Reumatologista participa de palestra em Salvador sobre Lúpus nesta segunda-feira
Em Salvador há em torno de 1,2 pacientes da doença
Como parte das ações em prol do Dia Internacional do Lúpus, ocorre nesta segunda-feira (12) um bate-papo aberto ao público com o reumatologista Mittermayer Santiago. O médico vai estar às 14h, no pavilhão de aulas da Unidade Acadêmica Brotas da Escola Bahiana de Medicina e Saúde Pública e discutirá o tema "E se for Lúpus?". Em salvador, o especialista estima que existam 1,2 mil pacientes com a doença
. Na conversa, o especialista abordará os principais aspectos da doença, diagnóstico e tratamentos.
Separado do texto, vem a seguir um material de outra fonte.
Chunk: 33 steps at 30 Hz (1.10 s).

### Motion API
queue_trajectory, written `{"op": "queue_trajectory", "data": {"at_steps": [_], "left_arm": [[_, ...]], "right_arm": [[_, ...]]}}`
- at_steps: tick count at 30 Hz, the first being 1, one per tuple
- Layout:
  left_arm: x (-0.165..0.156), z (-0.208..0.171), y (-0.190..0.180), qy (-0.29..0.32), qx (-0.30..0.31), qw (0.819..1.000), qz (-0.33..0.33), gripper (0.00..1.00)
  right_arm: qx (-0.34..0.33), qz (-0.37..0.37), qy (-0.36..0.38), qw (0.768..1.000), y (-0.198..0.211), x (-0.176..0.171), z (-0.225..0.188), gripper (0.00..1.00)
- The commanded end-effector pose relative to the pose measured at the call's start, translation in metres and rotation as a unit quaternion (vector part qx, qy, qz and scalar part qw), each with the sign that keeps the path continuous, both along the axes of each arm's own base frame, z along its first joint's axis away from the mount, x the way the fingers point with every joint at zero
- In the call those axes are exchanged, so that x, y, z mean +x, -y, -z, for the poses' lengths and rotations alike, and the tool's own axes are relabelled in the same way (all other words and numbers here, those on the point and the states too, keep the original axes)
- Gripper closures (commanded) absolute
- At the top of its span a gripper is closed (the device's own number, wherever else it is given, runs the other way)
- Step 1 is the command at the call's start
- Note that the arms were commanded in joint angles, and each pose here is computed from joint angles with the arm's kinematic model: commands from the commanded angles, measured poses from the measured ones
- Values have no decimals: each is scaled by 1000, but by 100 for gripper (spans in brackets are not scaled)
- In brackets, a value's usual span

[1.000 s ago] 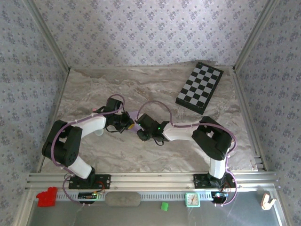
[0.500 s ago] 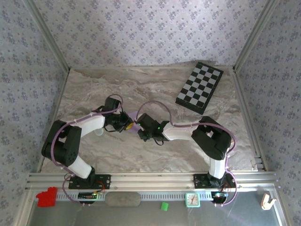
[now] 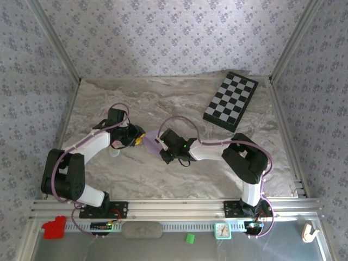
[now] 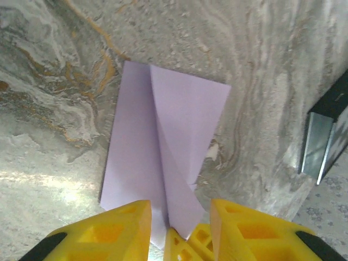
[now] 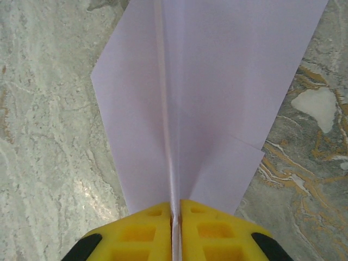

Enfermidade de causa desconhecida, o Lúpus é um exemplo clássico de doença “auto-imune”, ou seja, o sistema imunológico do indivíduo produz anticorpos contra suas próprias células, o que leva a lesões de diversos órgãos. A doença acomete principalmente pessoas de etnia negra e mulheres jovens no período mais produtivo da vida. Segundo Mittermayer, o problema da assistência de lúpus na Bahia não fica restrito ao atendimento ambulatorial. “Outro agravante para tais pacientes é a insuficiência de leitos hospitalares para eventuais internações, pois o hospital de referencia para os pacientes do ambulatório de lúpus da Bahiana, que é o Hospital Santa Izabel, disponibiliza apenas cinco leitos para internação”, relata. Pesquisas realizadas em outros países têm demonstrado que a frequência da doença é de cerca de 50 casos por 100 mil habitantes. No mundo, cerca de cinco milhões de pessoas sofrem de Lúpus. Para pessoas que têm a enfermidade, a recomendação é que evitem a exposição ao sol. “Curiosamente, até o momento não se sabe o número de casos dessa enfermidade na Bahia, Estado com o maior número de indivíduos da raça negra do país e onde o sol brilha durante todo o ano. O ambulatório de Lúpus da Escola Bahiana de Medicina e Saúde Pública (Bahiana) que é o centro de referência para o tratamento da doença no nosso Estado para pacientes do SUS, tem cerca de 500 pacientes em acompanhamento, mas esse número corresponde apenas a uma parcela do total de casos da Bahia”, explica Mittermayer.